Assessment of sustainable and accessible water-based cooling interventions during heat events through thermoregulation modeling

Abstract

Extreme heat events pose a major threat to human health, particularly in regions with limited access to active cooling technologies. The escalating impacts of climate change have intensified the frequency, intensity, and duration of heatwaves, highlighting the urgent need for sustainable and accessible mitigation strategies. This study employed a modified JOS-3 thermoregulation model to evaluate the physiological effectiveness of three simple water-based cooling interventions—foot immersion, leg immersion, and dousing. The model incorporates dehydration, updated sensor signals, sweating, and modifications related to water immersion and dousing etc. Simulations were conducted using meteorological data from Indian cities representing hot-dry, warm-humid, and composite climate zones. Key parameters such as cooling method, water temperature, and extent of body surface cooling were varied. Among these cooling interventions, leg immersion with 20 °C water achieved the greatest reduction in core temperatureup to 0.7 °C,and delayed the onset of moderate hyperthermia compared to no cooling intervention. Meanwhile, foot immersion offered moderate relief, although its effectiveness declined under severe heat conditions. Dousing, particularly over larger body surface areas, effectively reduced core temperature.
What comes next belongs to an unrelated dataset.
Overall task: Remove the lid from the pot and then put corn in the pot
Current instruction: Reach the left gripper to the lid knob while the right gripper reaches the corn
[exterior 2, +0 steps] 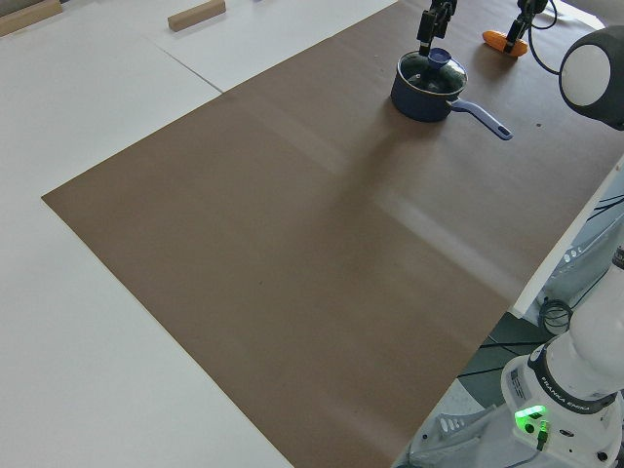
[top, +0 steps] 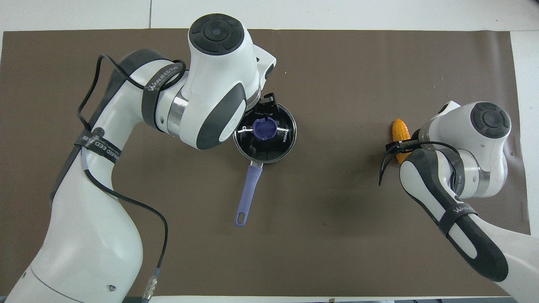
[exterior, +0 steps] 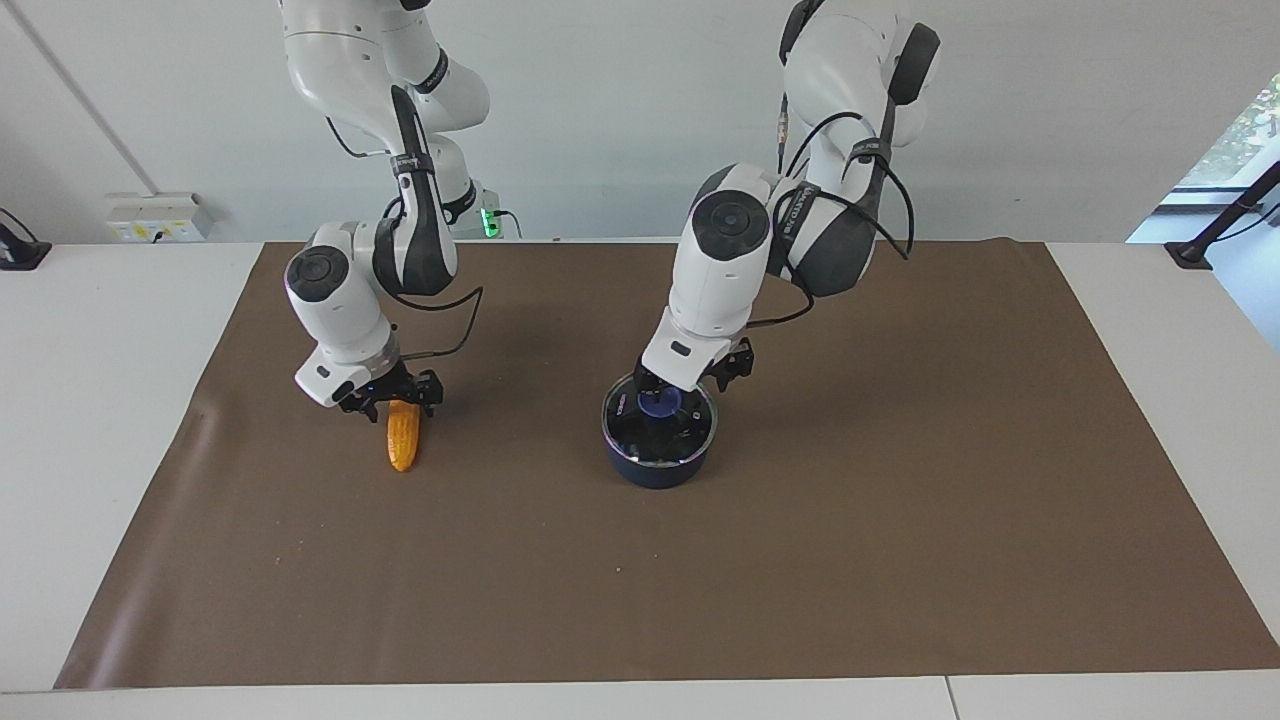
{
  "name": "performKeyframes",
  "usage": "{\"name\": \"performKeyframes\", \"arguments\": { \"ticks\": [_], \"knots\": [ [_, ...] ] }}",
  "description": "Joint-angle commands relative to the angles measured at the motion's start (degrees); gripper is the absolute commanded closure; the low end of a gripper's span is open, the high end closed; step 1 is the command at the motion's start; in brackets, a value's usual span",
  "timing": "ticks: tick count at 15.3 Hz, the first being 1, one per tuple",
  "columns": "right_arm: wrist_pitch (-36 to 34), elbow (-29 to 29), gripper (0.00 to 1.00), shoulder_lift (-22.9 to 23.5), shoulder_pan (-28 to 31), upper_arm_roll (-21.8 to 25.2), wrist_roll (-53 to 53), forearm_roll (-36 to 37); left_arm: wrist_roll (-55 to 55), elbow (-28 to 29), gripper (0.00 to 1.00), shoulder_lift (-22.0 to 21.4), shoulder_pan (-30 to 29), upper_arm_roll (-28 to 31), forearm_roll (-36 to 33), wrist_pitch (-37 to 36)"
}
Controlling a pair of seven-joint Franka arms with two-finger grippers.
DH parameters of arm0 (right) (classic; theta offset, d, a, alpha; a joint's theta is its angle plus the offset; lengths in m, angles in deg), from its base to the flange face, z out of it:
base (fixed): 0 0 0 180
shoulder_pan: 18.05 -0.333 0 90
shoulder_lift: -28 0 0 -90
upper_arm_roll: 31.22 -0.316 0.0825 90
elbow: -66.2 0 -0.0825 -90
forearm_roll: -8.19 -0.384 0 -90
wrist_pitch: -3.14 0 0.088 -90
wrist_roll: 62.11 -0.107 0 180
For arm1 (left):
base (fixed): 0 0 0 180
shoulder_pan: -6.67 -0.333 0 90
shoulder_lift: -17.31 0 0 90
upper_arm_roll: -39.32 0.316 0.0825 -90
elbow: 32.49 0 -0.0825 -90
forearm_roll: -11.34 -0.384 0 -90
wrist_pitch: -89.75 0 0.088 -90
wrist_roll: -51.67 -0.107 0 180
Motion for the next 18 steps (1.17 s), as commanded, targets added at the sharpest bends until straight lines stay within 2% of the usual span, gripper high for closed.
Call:
{"name": "performKeyframes", "arguments": {
  "ticks": [1, 2, 3, 9, 13, 18],
  "knots": [
    [0.4, -0.1, 0.79, 0.1, 0.5, -0.5, 1.3, -0.9, 0.7, -1.5, 0.0, 0.5, 0.8, 0.5, 0.3, 1.3],
    [-0.6, -1.1, 0.95, 0.1, 0.3, -0.5, 1.3, -0.9, 0.6, -1.2, 0.0, 0.5, 1.4, 0.6, 0.2, 2.0],
    [-2.6, -2.5, 1.0, 0.3, 0.2, -0.5, 1.3, -1.0, 0.5, -0.2, 0.0, 0.5, 1.5, 0.7, -0.1, 3.2],
    [-17.6, -12.4, 1.0, -1.5, 0.0, -3.0, 0.1, -2.5, -0.4, 3.9, 0.0, 0.4, 2.2, 0.6, -2.7, 6.7],
    [-21.4, -14.3, 1.0, -3.0, -0.1, -4.2, -2.6, -2.5, -0.9, 5.1, 0.0, 0.2, 2.3, 0.5, -2.6, 7.8],
    [-23.7, -16.6, 1.0, -2.7, 0.0, -5.9, -5.1, -2.5, -1.0, 6.2, 0.0, -0.3, 3.2, 0.5, -2.2, 8.2]
  ]
}}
Furthermore, dousing also minimized thermal fluctuations in skin temperature compared to other water-cooling methods. Lower water temperatures in both leg and foot immersion further enhanced conductive heat loss, improving overall cooling performance. Overall, findings demonstrate that simple, passive cooling interventions can substantially alleviate physiological heat strain and serve as practical, sustainable strategies for vulnerable populations during extreme heat exposure. The study offers valuable insights into heat-health adaptation and public resilience planning in a warming climate.